To investigate the use of 3D EPI for rapid T1 -weighted brain imaging, focusing on the RF pulse's influence on the contrast between gray and white matter. An interleaved 3D EPI sequence use partial Fourier and CAIPIRINHA sampling was used to acquire T1 -weighted brain volumes with isotropic resolution, low echo times, and low geometric distortions. Five different RF pulses were evaluated in terms of fat suppression performance and gray-white matter contrast. Two binomial RF pulses were compared to a single rectangular (WE-rect) RF pulse exciting only water, and two new RF pulses developed in this work, where one was an extension of the WE-rect, and the other was an SLR pulse.

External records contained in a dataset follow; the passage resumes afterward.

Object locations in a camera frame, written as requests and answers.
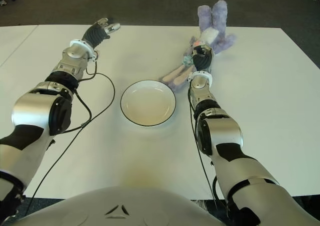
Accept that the grey robot torso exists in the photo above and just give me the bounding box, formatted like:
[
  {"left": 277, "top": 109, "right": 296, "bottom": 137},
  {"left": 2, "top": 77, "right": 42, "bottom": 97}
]
[{"left": 9, "top": 185, "right": 226, "bottom": 226}]

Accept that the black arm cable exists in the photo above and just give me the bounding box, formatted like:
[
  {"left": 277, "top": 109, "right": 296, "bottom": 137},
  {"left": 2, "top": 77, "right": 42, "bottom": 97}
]
[
  {"left": 187, "top": 80, "right": 218, "bottom": 202},
  {"left": 23, "top": 57, "right": 116, "bottom": 214}
]

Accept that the white plate with black rim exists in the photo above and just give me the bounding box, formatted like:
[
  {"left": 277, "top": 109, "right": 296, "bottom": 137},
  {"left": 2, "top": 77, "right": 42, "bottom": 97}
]
[{"left": 120, "top": 79, "right": 177, "bottom": 127}]

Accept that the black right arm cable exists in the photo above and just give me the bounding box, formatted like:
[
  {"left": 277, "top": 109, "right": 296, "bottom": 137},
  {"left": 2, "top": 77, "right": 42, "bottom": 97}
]
[{"left": 187, "top": 80, "right": 218, "bottom": 202}]

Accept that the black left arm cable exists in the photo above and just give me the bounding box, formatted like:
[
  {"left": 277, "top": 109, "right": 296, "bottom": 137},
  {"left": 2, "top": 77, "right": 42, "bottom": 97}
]
[{"left": 23, "top": 57, "right": 116, "bottom": 214}]

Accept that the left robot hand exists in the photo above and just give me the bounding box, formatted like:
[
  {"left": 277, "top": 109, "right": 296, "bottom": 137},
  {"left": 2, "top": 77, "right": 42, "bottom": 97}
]
[{"left": 81, "top": 17, "right": 121, "bottom": 49}]

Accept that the purple plush bunny doll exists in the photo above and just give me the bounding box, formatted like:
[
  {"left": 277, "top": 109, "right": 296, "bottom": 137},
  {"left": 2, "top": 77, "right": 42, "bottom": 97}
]
[{"left": 159, "top": 0, "right": 237, "bottom": 92}]

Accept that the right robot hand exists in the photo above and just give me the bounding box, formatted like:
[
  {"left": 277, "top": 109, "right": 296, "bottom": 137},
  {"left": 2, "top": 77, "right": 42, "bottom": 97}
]
[{"left": 191, "top": 43, "right": 215, "bottom": 74}]

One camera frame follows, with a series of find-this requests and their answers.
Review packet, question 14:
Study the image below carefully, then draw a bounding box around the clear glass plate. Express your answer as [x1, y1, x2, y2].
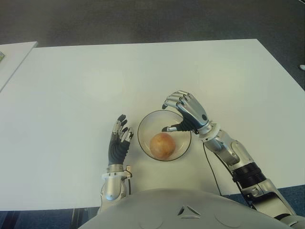
[137, 110, 193, 162]

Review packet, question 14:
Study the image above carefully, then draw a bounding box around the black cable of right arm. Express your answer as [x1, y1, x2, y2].
[202, 139, 224, 197]

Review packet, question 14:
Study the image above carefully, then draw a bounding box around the grey robot torso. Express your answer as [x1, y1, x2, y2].
[76, 187, 305, 229]

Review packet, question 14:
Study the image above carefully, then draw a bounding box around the red yellow apple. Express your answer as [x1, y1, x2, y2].
[149, 133, 177, 159]

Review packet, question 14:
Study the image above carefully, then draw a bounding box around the right robot hand black silver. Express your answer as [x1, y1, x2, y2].
[161, 90, 212, 135]

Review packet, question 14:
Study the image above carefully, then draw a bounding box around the left robot hand black silver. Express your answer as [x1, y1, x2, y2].
[108, 114, 135, 167]

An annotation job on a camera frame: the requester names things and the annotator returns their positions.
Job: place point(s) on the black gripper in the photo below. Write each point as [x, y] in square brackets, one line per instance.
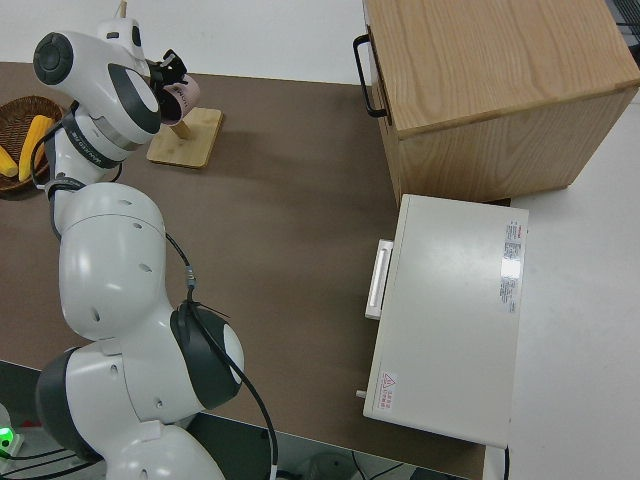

The technique was demonstrated in three clinical cases, where brain tumor patients were imaged before and after gadolinium administration. A fat-suppressed 3D EPI sequence with a phase encoding bandwidth of around 100 Hz was found to exhibit a good trade-off between geometrical distortions and scan duration. Whole-brain T1 -weighted 3D EPI images with 1.2 mm isotropic voxel size could be acquired in 24 seconds. The WE-rect, its extension, and the SLR RF pulses resulted in reduced magnetization transfer effects and provided a 20% mean increase in gray-white matter contrast. Using a high phase encoding bandwidth and RF pulses that reduce magnetization transfer effects, a fat-suppressed multi-shot 3D EPI sequence can be used to rapidly acquire isotropic T1 -weighted volumes.